Monday, March 14, 2005

"People Quit People Before People Quit Company"

"People quit people before people quit company." I'm not sure where I heard this first. When I tell others that I don't work for money, they'll snap back "yeah, but you're different". Am I? I might be on the extreme end of the spectrum, but I believe most people are--in most way--like me. We work because we feel appreciated; and that by working harder, we will learn more and therefore, the more we will be valued by our supervisors and our company.
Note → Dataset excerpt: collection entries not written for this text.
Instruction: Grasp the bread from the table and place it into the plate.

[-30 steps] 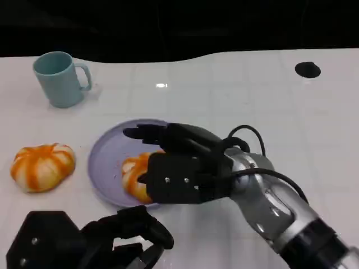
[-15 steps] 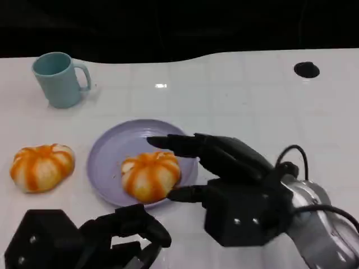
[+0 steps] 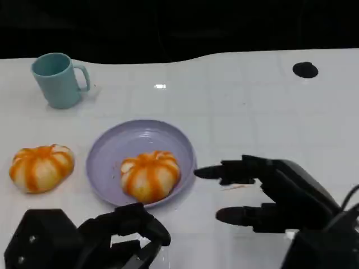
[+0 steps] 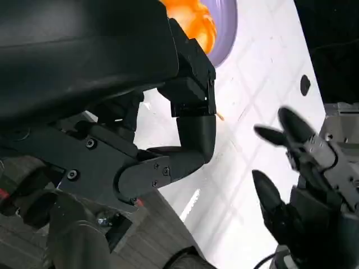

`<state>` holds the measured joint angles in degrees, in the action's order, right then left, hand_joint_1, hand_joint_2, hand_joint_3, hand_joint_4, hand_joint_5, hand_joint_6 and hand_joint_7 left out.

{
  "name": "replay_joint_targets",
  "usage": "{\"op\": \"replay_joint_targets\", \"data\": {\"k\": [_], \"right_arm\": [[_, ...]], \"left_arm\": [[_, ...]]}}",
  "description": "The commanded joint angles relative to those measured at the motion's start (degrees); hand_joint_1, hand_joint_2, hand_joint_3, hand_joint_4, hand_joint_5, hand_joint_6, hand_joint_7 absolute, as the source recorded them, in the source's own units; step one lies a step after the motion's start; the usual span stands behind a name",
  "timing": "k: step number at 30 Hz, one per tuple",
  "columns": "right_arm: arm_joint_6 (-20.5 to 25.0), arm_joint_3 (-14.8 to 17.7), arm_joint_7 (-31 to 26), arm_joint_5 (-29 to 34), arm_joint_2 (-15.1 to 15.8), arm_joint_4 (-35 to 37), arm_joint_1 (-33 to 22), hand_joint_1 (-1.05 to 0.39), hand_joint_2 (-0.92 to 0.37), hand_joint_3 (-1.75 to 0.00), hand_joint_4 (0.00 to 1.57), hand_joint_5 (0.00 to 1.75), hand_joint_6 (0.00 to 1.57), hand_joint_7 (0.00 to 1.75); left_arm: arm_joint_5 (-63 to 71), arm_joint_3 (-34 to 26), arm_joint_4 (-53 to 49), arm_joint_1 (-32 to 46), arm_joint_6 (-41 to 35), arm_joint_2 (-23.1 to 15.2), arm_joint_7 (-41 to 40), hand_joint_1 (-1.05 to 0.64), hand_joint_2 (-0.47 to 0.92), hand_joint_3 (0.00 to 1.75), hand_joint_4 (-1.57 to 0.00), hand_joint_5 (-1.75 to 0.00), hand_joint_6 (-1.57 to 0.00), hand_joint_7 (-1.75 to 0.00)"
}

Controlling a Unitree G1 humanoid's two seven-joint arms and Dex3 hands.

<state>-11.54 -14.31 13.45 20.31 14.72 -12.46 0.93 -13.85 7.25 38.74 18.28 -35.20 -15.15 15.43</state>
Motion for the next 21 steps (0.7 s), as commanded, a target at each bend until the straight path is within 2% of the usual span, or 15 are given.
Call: {"op": "replay_joint_targets", "data": {"k": [1, 2, 4, 8, 13, 16, 21], "right_arm": [[-2.13, 3.43, -0.88, -2.28, 1.84, -2.14, -3.16, -0.17, -0.73, -0.55, 0.69, 1.25, 0.78, 0.69], [-2.33, 3.87, -0.97, -2.33, 1.99, -2.37, -3.67, -0.14, -0.65, -0.70, 0.71, 1.24, 0.79, 0.73], [-2.62, 4.68, -1.05, -2.25, 2.46, -2.91, -4.68, -0.11, -0.57, -0.88, 0.75, 1.26, 0.81, 0.81], [-4.12, 6.90, -1.53, -0.80, 4.25, -4.85, -8.00, -0.06, -0.46, -1.15, 0.81, 1.55, 0.87, 1.08], [-5.10, 8.87, -2.99, 1.12, 5.11, -6.82, -12.05, -0.04, -0.39, -1.29, 0.85, 1.61, 0.88, 1.17], [-5.93, 9.79, -4.58, 2.31, 4.88, -7.32, -14.02, -0.01, -0.30, -1.41, 0.88, 1.66, 0.87, 1.27], [-5.41, 10.19, -7.39, 4.64, 3.55, -7.38, -16.12, 0.00, -0.24, -1.45, 0.89, 1.70, 0.86, 1.34]], "left_arm": [[-0.18, -0.69, -0.45, -0.09, 0.86, -0.40, 0.25, -0.34, 0.88, 0.63, -0.68, -1.75, -0.62, -1.45], [-0.20, -0.71, -0.58, -0.12, 1.00, -0.39, 0.30, -0.34, 0.88, 0.63, -0.68, -1.75, -0.62, -1.45], [-0.22, -0.70, -0.76, -0.17, 1.18, -0.36, 0.37, -0.34, 0.89, 0.62, -0.68, -1.75, -0.62, -1.45], [-0.42, -0.78, -1.09, -0.16, 1.39, -0.20, 0.40, -0.33, 0.89, 0.62, -0.68, -1.75, -0.62, -1.44], [-0.11, -0.64, -0.89, -0.33, 1.16, -0.47, 0.33, -0.33, 0.89, 0.61, -0.68, -1.75, -0.62, -1.43], [-0.15, -0.74, -1.10, -0.23, 1.86, -0.47, 0.56, -0.33, 0.90, 0.61, -0.68, -1.75, -0.62, -1.43], [-0.51, -1.12, -1.13, -0.28, 1.28, -0.47, 0.51, -0.32, 0.90, 0.60, -0.67, -1.75, -0.61, -1.44]]}}
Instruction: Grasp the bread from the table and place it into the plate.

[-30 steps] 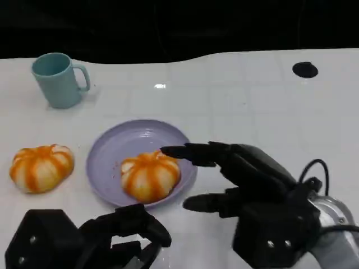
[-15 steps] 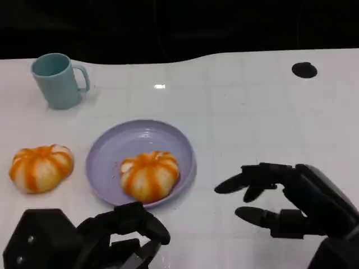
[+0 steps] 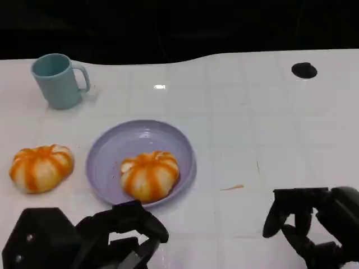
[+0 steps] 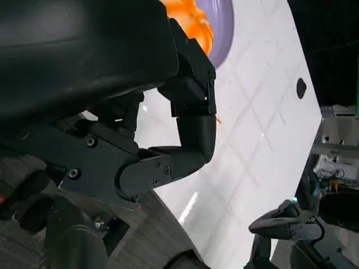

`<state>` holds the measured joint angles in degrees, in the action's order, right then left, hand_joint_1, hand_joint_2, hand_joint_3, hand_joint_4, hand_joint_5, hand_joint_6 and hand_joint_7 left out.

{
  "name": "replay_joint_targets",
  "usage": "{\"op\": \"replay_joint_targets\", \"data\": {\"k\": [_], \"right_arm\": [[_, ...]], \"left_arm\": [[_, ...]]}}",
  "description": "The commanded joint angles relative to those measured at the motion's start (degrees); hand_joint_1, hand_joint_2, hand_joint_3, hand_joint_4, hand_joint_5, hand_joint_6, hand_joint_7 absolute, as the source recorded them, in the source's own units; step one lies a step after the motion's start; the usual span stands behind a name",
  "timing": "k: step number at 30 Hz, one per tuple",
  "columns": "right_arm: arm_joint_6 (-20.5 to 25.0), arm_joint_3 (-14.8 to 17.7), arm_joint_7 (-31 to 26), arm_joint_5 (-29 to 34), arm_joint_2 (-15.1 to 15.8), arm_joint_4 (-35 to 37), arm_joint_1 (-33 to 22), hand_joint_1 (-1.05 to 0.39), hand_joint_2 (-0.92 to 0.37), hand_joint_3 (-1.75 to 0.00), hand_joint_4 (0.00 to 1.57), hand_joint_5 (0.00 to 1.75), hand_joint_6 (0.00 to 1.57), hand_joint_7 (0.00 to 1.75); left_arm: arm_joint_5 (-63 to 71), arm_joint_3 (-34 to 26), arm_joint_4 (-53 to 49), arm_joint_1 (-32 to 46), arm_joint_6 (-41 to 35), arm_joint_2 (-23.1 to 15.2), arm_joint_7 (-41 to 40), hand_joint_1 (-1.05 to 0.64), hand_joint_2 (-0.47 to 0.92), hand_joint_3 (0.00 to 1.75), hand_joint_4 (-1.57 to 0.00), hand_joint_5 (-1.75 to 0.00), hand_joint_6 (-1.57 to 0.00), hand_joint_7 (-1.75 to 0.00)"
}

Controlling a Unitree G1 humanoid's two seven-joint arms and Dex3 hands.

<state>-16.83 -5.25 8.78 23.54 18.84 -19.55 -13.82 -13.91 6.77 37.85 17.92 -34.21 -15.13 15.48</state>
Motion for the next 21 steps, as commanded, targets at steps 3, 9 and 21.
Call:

Harvard Business Review, February 2005
Transforming an Industrial Giant


"First was the very simple message: Be number one or two in each business, or you will not be successful ... The second thing I admired about GE is that people are really the most important thing. I always wondered why they have such excellent people. Was it just that they pay more in the U.S.? I realized it was their people development program--Section C.": Heinrich von Pierer--CEO, Siemens AG

Harvard Business Review, April 2004
How Fleet Bank Fought Employees Flight

"The results of the analysis seemed to suggest that inadequate pay and heavy workloads were the key drivers for turnovers. Management tried to address some of these concerns by tracking market pay more systematically and by offering more flexible working arrangements ... Yet to Fleet's surprise, turnover rates continued to rise rapidly. Indeed, many companies have found little relationship between what employees--particularly departing employees--say motivates their behavior and what actually does.": Haig R. Nalbantian, Principal, Mercer Human Resources Consulting, and Anne Szostak, Executive VP and Director of Human Resources, FleetBoston Financial.

So Fleet utilized some kind of a "Design of Experiment" method by changing several variables and observing the impacts of the variable changes on turnover rates. The following is the top 5 variables that reduced Fleet's turnover ratio:

1. Promotion within the past year reduced turnover rate by 11%
2. Incentives reduced turnover rate by 8%
3. Continuity / same group supervisor within the past year reduced turnover ratio by 7.5%
4. High school educated employees on average had a turnover rate that is 5% lower than their college-educated counterpart.
5. 10% reduction in layoffs reduced turnover rate by 3%.

On the other hand, the following variables had less than 1% impact in reducing turnover rate:

15. 10% market pay adjustment
14. One-point increase in regional unemployment rate
13. One year increase in tenure
12. Increase in local market share from 10% to 20%
11. 10% reduction in worked / scheduled hours

Money does matter, but not as much as how it matters. Promotions and incentives go a long way in telling people how much they are valued, while a simple market pay adjustment might convey the message that "we have been underpaying you all along".